Палач, не глядя на казненного, встав к нему задом, громко закричал:
– Персы! Великий шах наш спросил эту собаку, которую я казнил: «Кто ты?» Он же ответил милостивому нашему отцу Аббасу: «Человек, как и ты, шах!» Непобедимый шах сказал: «Ты – собака, когда не умеешь говорить со мной!» – и велел взять его… Всякого отдаст мне великий, кто со злобой будет отвечать солнцу Персии.
– Слава шаху Аббасу! – закричал рыжий.
Толпа молчала.
– Пусть не кричат про величество дерзких словес, слава непобедимому шаху!
Толпа молча расходилась…
«А, черти крашеные! Не по брюху калач, что шах человечьим мясом собак кормит? Зато и не лезу к нему на глаза. – Рыжий пошел к майдану. – А ну, что их клятая абдалла[36 - Абдаллами русские XVII в. называли дервишей.] лжет?»

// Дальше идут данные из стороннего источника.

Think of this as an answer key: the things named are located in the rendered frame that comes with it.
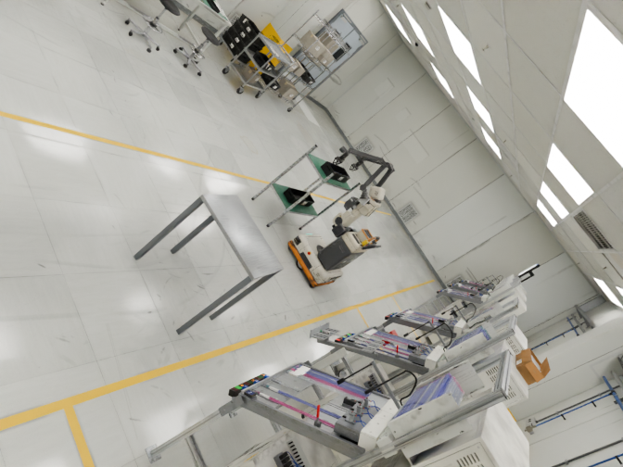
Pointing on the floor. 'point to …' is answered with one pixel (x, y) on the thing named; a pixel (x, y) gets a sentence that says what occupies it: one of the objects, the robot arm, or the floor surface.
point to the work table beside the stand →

Подошел к дервишу. Дервиш сидит на песке в углу майдана спиной к каменному столбу, перед ним раскрыта древняя книга. Тело дервиша вымазано черной нефтью от глаз до пят, запах застарелого пота разносится от него далеко. Бородатый, в выцветшей рваной чалме, в ушах на медных кольцах голубые крупные хрустали. Перед дервишем слегка приникшая толпа. Впереди, выдвинувшись на шаг, перс с больным желтым лицом, под безрукавым, цвета серого песку, плащом со скрипом ходит грудь, на тонкой шее трепещет толстая жила, из-под голубой чалмы на лицо и бороду течет пот. Перс с испугом в глаза хрипло спросил дервиша:
– Отец! Поведай, сколько еще жить мне? Бисмиллахи рахмани рахим… скажи?